Can be useful to clean the dataset from broken or unnecessary samples.
- Examples:
Remove specific items from the dataset
remove_items --id 'image1:train' --id 'image2:test'
- class datumaro.plugins.transforms.RemoveAnnotations(extractor: IDataset, *, ids: Iterable[Tuple[str, str, int | None]])[source]#
Bases:
ItemTransform
Allows to remove annotations on specific dataset items.
Can be useful to clean the dataset from broken or unnecessary annotations.
- Examples:
Remove annotations from specific items in the dataset
remove_annotations --id 'image1:train' --id 'image2:test'
- transform_item(item: DatasetItem)[source]#
Returns a modified copy of the input item.
Avoid changing and returning the input item, because it can lead to unexpected problems.

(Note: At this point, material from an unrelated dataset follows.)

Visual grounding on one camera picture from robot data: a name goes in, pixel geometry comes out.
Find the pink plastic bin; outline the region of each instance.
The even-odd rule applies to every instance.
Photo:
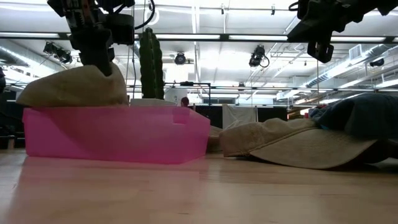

Use wrap_item() or item.wrap() to simplify copying.
- class datumaro.plugins.transforms.RemoveAttributes(extractor: IDataset, ids: Iterable[Tuple[str, str]] | None = None, attributes: Iterable[str] | None = None)[source]#
Bases:
ItemTransform
Allows to remove item and annotation attributes in a dataset.
Can be useful to clean the dataset from broken or unnecessary attributes.
- Examples:
Remove the is_crowd attribute from dataset
remove_attributes --attr 'is_crowd'
Remove the occluded attribute from annotations of the 2010_001705 item in the train subset
remove_attributes --id '2010_001705:train' --attr 'occluded'
- transform_item(item: DatasetItem)[source]#
Returns a modified copy of the input item.
Avoid changing and returning the input item, because it can lead to unexpected problems. Use wrap_item() or item.wrap() to simplify copying.
- class datumaro.plugins.transforms.Correct(extractor: IDataset, reports: str | Dict)[source]#
-
Correct the dataset from a validation report. A user can should feed into validation_reports.json from validator to correct the dataset. This helps to refine the dataset by rejecting undefined labels, missing annotations, and outliers.
- class datumaro.plugins.transforms.AstypeAnnotations(extractor: IDataset, mapping: Dict[str, str] | List[Tuple[str, str]] | None = None)[source]#
Bases:
ItemTransform
Enables the conversion of annotation types for the categories and individual items within a dataset.
Based on a specified mapping, it transforms the annotation types, changing them to ‘Label’ if they are categorical, and to ‘Caption’ if they are of type string, float, or integer.
- Examples:
Convert type of title annotation
astype_annotations --mapping 'title:text'
- transform_item(item: DatasetItem)[source]#
Returns a modified copy of the input item.
Avoid changing and returning the input item, because it can lead to unexpected problems. Use wrap_item() or item.wrap() to simplify copying.
- class datumaro.plugins.transforms.Clean(extractor: IDataset)[source]#
Bases:
ItemTransform
A class used to refine the media items in a dataset.
This class provides methods to clean and preprocess media data within a dataset. The media data can be of various types such as strings, numeric values, or categorical values. The cleaning process for each type of data is handled differently:
String Media: For string data, the class employs natural language processing (NLP)
techniques to remove unnecessary characters. This involves cleaning tasks such as removing special characters, punctuation, and other irrelevant elements to refine the textual data. - Numeric Media: For numeric data, the class identifies and handles outliers and missing values. Outliers are either removed or replaced based on a defined strategy, and missing values are filled using appropriate methods such as mean, median, or a predefined value.